George "David" Banks, a former climate adviser under President George W. Bush, believes that Trump could agree to abide by the Paris Agreement before the general election — for a price.

Trump, the deal-maker, might use the climate agreement to leverage changes to existing trade deals, fulfilling campaign promises to slow the transfer of jobs from the United States to China and other nations, Banks said. That might involve a carbon tariff on U.S. imports. Such a fee could be seen as pro-jobs and pro-environment, a move that might dull Clinton’s likely attacks on Trump’s climate positions, Banks said.

"Imagine this, I’m working on climate change [for Trump] and I convince him and his team of pulling out of Paris and the U.N. Framework Convention," Banks said. "Then he finds out he could have used that for leverage on the trade side. He’d fire me. He’d call me and say, ‘You didn’t know that? You’re fired, Banks, get out of here.’"

Still others imagine a Trump presidency that would pull out of the climate agreement.

"There’s a lot of thinking in European countries about how to deal with a President Trump," said Nick Mabey, founding director of Britain-based Third Generation Environmentalism. "Everyone’s quite shocked and surprised that he’s being nominated."

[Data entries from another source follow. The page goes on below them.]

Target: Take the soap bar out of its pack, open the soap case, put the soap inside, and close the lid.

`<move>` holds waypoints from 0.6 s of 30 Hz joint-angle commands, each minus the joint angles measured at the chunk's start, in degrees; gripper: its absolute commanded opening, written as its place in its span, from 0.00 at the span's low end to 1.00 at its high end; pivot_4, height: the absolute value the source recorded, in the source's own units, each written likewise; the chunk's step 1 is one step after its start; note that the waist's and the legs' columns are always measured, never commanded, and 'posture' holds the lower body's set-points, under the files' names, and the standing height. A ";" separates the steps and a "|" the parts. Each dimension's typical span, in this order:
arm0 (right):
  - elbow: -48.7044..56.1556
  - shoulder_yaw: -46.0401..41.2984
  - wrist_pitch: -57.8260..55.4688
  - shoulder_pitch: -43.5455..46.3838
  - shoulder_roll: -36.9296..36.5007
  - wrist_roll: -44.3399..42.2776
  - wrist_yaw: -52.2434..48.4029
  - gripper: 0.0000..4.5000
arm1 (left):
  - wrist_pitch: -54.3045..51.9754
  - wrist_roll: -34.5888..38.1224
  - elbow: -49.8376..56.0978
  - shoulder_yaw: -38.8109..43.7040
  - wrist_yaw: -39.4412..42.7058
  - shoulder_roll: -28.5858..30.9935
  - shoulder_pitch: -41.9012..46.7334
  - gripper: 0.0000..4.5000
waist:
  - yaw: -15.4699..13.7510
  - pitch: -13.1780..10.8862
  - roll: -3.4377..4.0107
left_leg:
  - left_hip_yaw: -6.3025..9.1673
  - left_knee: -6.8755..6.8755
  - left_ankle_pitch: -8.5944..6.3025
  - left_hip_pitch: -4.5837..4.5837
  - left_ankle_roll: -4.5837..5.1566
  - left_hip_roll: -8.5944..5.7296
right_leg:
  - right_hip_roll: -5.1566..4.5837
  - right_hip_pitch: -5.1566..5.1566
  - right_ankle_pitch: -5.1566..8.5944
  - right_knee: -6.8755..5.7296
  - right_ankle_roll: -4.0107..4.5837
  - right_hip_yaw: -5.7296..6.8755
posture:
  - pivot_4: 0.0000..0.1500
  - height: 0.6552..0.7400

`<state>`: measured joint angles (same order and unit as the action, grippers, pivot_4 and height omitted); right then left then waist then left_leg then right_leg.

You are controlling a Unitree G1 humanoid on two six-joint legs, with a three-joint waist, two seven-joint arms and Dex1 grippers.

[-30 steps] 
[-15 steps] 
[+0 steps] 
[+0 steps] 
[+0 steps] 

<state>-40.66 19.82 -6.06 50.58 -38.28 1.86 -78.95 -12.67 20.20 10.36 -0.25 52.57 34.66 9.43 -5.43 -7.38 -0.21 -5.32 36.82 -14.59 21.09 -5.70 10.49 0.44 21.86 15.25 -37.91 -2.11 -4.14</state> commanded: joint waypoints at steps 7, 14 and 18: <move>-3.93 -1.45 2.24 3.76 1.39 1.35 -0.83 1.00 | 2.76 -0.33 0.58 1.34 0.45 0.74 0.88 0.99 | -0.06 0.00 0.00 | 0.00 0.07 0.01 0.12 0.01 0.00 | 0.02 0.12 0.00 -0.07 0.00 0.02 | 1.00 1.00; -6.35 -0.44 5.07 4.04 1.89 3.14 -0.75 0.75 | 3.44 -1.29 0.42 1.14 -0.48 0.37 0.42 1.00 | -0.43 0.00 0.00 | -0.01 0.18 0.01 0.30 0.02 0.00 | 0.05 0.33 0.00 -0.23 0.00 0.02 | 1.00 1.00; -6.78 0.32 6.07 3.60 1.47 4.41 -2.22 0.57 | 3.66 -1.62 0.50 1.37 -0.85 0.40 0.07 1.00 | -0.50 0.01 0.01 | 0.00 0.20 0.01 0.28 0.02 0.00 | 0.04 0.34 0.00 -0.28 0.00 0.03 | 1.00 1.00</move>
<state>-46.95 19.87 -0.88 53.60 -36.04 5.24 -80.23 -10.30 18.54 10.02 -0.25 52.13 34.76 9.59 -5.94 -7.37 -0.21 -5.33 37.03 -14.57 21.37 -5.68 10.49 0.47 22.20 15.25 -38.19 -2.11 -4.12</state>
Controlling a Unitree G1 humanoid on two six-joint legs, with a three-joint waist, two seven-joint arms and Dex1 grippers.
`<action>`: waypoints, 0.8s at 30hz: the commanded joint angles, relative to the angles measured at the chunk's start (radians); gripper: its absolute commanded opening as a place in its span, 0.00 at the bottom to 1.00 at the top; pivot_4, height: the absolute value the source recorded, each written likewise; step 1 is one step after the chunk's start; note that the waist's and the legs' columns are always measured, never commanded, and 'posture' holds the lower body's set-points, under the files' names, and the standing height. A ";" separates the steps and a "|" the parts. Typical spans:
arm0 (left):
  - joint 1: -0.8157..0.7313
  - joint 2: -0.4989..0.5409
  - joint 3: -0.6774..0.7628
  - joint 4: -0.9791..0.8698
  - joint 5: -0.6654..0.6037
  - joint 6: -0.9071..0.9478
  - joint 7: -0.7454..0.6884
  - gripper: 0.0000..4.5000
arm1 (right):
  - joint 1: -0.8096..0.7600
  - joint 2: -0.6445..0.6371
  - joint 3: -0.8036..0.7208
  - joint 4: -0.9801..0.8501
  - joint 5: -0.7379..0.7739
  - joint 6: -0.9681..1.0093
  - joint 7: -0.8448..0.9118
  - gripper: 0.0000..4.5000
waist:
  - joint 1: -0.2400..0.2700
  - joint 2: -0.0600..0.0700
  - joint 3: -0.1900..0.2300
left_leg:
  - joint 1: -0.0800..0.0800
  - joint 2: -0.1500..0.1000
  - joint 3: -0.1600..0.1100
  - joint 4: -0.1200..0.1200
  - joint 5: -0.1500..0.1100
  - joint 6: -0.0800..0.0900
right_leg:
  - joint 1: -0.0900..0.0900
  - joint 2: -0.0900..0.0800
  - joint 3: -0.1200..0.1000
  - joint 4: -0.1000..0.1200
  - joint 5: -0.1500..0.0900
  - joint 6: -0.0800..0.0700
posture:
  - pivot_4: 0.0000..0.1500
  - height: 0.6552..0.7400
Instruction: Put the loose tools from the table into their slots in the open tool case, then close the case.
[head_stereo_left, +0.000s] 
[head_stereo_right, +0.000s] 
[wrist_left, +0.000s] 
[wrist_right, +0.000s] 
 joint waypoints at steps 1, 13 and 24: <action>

Climate action in the states, in private-sector markets and, to an extent, within the federal agencies would continue, he said, even if it slowed under a Trump administration. The United States would lose clout within the global negotiations, but countries like China would step in to fill that vacuum.

"It feels like it will be a major setback, but it won’t stop everybody else acting, as it would have done 10 years ago," he said.

Dijksma, the Dutch minister, painted an optimistic picture in which businesses seek a carbon price to avoid a patchwork of climate regulations being enacted in U.S. states, Canadian provinces and stand-alone nations. She said that in time, the voice of business will drive lawmakers to adopt far-reaching climate policies.

But what about Trump? His popularity is built on the success of his businesses. Could he support a carbon price?

To this, Dijksma winked with her left eye, colored purple with eye shadow, and said, "I would think he would listen to his friends."